**Brief:** Write out, without any change, the lines in the material below that run from the line with "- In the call" through the line with "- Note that", both included.
▬▬▬▬▬▬
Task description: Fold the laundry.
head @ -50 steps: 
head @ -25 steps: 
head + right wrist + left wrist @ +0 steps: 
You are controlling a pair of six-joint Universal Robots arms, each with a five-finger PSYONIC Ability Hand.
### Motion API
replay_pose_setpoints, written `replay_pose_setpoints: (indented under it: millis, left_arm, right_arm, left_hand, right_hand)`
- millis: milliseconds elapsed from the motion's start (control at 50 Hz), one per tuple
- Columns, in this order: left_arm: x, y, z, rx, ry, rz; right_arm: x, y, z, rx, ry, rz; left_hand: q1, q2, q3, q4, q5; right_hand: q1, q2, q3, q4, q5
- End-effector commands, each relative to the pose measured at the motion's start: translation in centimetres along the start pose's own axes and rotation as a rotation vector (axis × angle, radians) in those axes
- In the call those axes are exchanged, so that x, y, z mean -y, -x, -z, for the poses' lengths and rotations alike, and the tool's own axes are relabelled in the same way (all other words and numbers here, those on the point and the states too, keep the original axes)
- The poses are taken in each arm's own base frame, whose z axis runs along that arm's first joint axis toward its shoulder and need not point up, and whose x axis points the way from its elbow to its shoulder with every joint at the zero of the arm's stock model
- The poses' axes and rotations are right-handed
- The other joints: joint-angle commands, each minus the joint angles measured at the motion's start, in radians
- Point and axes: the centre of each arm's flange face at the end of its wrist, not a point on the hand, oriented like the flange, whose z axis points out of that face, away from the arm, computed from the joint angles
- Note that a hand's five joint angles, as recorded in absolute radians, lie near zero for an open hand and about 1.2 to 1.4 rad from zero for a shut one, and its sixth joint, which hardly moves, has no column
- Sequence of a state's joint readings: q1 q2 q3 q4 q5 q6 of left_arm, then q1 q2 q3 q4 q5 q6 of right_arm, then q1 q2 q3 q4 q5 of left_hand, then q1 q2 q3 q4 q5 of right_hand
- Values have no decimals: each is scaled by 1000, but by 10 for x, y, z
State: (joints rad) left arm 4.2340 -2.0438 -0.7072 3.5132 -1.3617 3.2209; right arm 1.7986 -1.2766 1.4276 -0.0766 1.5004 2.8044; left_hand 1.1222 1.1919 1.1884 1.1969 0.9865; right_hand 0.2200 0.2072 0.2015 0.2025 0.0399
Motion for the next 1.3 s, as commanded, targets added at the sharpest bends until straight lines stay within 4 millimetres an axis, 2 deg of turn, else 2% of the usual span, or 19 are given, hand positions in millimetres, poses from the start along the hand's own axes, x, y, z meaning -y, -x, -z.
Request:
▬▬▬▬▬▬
**Answer for the task:**
- In the call those axes are exchanged, so that x, y, z mean -y, -x, -z, for the poses' lengths and rotations alike, and the tool's own axes are relabelled in the same way (all other words and numbers here, those on the point and the states too, keep the original axes)
- The poses are taken in each arm's own base frame, whose z axis runs along that arm's first joint axis toward its shoulder and need not point up, and whose x axis points the way from its elbow to its shoulder with every joint at the zero of the arm's stock model
- The poses' axes and rotations are right-handed
- The other joints: joint-angle commands, each minus the joint angles measured at the motion's start, in radians
- Point and axes: the centre of each arm's flange face at the end of its wrist, not a point on the hand, oriented like the flange, whose z axis points out of that face, away from the arm, computed from the joint angles
- Note that a hand's five joint angles, as recorded in absolute radians, lie near zero for an open hand and about 1.2 to 1.4 rad from zero for a shut one, and its sixth joint, which hardly moves, has no column

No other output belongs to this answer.